Exercise description. Select from the records below every line that has the word "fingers" in it.

Records excerpted from a collection:
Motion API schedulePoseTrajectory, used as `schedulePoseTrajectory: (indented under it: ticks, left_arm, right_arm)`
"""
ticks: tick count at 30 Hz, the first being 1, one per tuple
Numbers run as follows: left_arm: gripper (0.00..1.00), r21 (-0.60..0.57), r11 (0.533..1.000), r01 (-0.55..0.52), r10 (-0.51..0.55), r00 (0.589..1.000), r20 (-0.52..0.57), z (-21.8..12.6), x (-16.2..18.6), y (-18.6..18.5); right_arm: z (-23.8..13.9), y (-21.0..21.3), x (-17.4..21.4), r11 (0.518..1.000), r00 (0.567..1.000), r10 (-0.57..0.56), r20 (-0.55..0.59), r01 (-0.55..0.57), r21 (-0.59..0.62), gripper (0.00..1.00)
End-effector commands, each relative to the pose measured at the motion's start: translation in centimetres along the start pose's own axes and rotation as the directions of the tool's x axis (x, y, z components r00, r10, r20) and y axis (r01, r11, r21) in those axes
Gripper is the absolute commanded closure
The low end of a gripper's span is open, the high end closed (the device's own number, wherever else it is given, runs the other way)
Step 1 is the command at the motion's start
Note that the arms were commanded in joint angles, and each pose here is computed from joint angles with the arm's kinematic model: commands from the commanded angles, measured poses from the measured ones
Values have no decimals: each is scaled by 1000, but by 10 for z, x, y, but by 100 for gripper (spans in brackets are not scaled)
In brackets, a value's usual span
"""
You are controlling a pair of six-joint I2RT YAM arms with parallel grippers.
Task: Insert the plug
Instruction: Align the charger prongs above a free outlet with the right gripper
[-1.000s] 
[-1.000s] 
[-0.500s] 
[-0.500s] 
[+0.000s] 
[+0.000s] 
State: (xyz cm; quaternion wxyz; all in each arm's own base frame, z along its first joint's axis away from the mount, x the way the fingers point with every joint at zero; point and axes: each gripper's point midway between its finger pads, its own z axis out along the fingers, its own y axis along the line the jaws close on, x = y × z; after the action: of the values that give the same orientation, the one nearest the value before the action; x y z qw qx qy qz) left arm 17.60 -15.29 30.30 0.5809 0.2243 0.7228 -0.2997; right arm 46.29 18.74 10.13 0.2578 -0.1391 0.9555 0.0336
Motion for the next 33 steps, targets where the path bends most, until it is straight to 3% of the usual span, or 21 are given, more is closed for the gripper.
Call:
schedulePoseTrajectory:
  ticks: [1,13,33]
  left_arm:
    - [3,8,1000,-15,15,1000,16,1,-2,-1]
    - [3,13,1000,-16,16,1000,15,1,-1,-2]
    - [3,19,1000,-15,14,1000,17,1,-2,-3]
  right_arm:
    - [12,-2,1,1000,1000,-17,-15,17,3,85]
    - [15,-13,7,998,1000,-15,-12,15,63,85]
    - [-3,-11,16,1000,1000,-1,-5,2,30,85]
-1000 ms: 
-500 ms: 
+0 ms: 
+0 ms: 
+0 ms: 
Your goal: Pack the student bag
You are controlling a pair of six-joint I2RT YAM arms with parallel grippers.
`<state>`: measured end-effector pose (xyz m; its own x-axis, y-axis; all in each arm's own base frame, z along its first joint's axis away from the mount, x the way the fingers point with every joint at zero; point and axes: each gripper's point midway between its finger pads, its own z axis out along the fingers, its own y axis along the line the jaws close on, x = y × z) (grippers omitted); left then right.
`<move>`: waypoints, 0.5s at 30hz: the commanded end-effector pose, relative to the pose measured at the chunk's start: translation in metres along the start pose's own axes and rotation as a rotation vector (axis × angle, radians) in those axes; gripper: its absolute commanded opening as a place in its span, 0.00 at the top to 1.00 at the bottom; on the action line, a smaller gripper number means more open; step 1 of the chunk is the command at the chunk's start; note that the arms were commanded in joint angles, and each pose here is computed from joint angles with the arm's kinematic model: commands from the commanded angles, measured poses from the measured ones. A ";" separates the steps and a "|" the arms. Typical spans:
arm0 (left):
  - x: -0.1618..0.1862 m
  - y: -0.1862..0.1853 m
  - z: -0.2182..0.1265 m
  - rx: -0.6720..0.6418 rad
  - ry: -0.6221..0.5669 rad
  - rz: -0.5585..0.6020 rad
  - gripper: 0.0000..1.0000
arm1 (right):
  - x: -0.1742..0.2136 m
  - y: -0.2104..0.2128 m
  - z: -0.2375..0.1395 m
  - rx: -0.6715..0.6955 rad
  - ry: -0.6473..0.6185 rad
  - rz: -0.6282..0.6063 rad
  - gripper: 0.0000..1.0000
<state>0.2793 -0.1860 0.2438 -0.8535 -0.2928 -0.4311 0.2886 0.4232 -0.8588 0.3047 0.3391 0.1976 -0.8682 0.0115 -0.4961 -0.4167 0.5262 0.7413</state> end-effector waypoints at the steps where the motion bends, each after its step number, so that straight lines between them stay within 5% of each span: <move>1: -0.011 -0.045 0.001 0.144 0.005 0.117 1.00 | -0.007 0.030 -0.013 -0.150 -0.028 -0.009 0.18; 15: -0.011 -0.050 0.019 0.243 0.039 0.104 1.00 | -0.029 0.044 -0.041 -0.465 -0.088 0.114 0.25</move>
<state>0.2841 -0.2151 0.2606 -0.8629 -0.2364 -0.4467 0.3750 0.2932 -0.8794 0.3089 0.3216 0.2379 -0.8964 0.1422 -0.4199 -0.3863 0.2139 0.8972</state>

Exercise response.
State: (xyz cm; quaternion wxyz; all in each arm's own base frame, z along its first joint's axis away from the mount, x the way the fingers point with every joint at zero; point and axes: each gripper's point midway between its finger pads, its own z axis out along the fingers, its own y axis along the line the jaws close on, x = y × z; after the action: of the values that give the same orientation, the one nearest the value before the action; x y z qw qx qy qz) left arm 17.60 -15.29 30.30 0.5809 0.2243 0.7228 -0.2997; right arm 46.29 18.74 10.13 0.2578 -0.1391 0.9555 0.0336
`<state>`: measured end-effector pose (xyz m; its own x-axis, y-axis; all in each arm's own base frame, z along its first joint's axis away from the mount, x the way the fingers point with every joint at zero; point and axes: each gripper's point midway between its finger pads, its own z axis out along the fingers, its own y axis along the line the jaws close on, x = y × z) (grippers omitted); left then right.

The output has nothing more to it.